Exercise:
Without changing anything, set down every line shown below.

Dataset extract:
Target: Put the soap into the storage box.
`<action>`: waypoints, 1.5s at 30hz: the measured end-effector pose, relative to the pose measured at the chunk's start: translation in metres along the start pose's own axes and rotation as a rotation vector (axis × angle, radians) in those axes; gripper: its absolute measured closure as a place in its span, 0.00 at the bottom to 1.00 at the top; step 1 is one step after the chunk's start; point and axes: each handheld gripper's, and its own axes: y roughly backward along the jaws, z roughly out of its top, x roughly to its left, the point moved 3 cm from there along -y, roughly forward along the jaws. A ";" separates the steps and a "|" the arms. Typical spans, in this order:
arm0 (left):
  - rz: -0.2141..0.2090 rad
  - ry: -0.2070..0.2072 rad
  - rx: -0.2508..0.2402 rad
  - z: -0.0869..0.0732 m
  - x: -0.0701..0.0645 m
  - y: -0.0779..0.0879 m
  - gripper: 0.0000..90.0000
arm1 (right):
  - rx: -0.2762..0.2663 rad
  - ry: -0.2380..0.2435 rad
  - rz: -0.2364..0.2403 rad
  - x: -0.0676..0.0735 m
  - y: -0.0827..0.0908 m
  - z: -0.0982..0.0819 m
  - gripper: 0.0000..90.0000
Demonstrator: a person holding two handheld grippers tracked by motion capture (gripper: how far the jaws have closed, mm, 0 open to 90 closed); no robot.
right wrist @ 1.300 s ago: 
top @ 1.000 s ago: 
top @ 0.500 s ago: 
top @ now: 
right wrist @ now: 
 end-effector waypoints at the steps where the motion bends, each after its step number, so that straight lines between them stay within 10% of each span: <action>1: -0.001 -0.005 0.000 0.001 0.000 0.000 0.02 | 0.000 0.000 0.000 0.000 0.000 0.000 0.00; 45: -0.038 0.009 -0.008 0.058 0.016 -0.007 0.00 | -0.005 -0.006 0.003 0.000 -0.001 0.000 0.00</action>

Answer for the task:
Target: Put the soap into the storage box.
`<action>`: waypoints, 1.5s at 30hz: the measured end-effector pose, relative to the pose measured at the chunk's start: translation in metres along the start pose's own axes and rotation as a rotation vector (axis × angle, radians) in those axes; gripper: its absolute measured closure as a place in its span, 0.00 at the bottom to 1.00 at the top; step 1 is one step after the chunk's start; point and axes: each handheld gripper's, and its own axes: y roughly backward along the jaws, z roughly out of its top, x roughly to its left, the point moved 3 cm from there along -y, roughly forward along the jaws. A ";" separates the steps and a "|" the arms. Typical spans, in this order:
arm0 (left):
  - rz: -0.2141..0.2090 rad
  - ry: -0.2070..0.2072 rad
  - rx: -0.2508..0.2402 rad
  - z: -0.0869..0.0732 m
  - x: -0.0701..0.0645 m
  - y: -0.0779..0.0879 m
  - gripper: 0.0000..90.0000
arm1 (right):
  - rx: -0.2762..0.2663 rad
  - ry: -0.2380..0.2435 rad
  - rz: -0.2364..0.2403 rad
  - x: -0.0676..0.0735 m
  - y: -0.0827..0.0908 m
  - z: -0.0982..0.0819 m
  - gripper: 0.0000..90.0000
Demonstrator: a person holding two handheld grippers tracked by motion capture (gripper: how far the jaws have closed, mm, 0 open to 90 closed); no robot.
right wrist @ 1.300 s ago: 
top @ 1.000 s ago: 
top @ 0.500 s ago: 
top @ now: 
right wrist @ now: 
 end-effector waypoints at the steps where the motion bends, each after its step number, so that straight lines between them stay within 10% of each span: <action>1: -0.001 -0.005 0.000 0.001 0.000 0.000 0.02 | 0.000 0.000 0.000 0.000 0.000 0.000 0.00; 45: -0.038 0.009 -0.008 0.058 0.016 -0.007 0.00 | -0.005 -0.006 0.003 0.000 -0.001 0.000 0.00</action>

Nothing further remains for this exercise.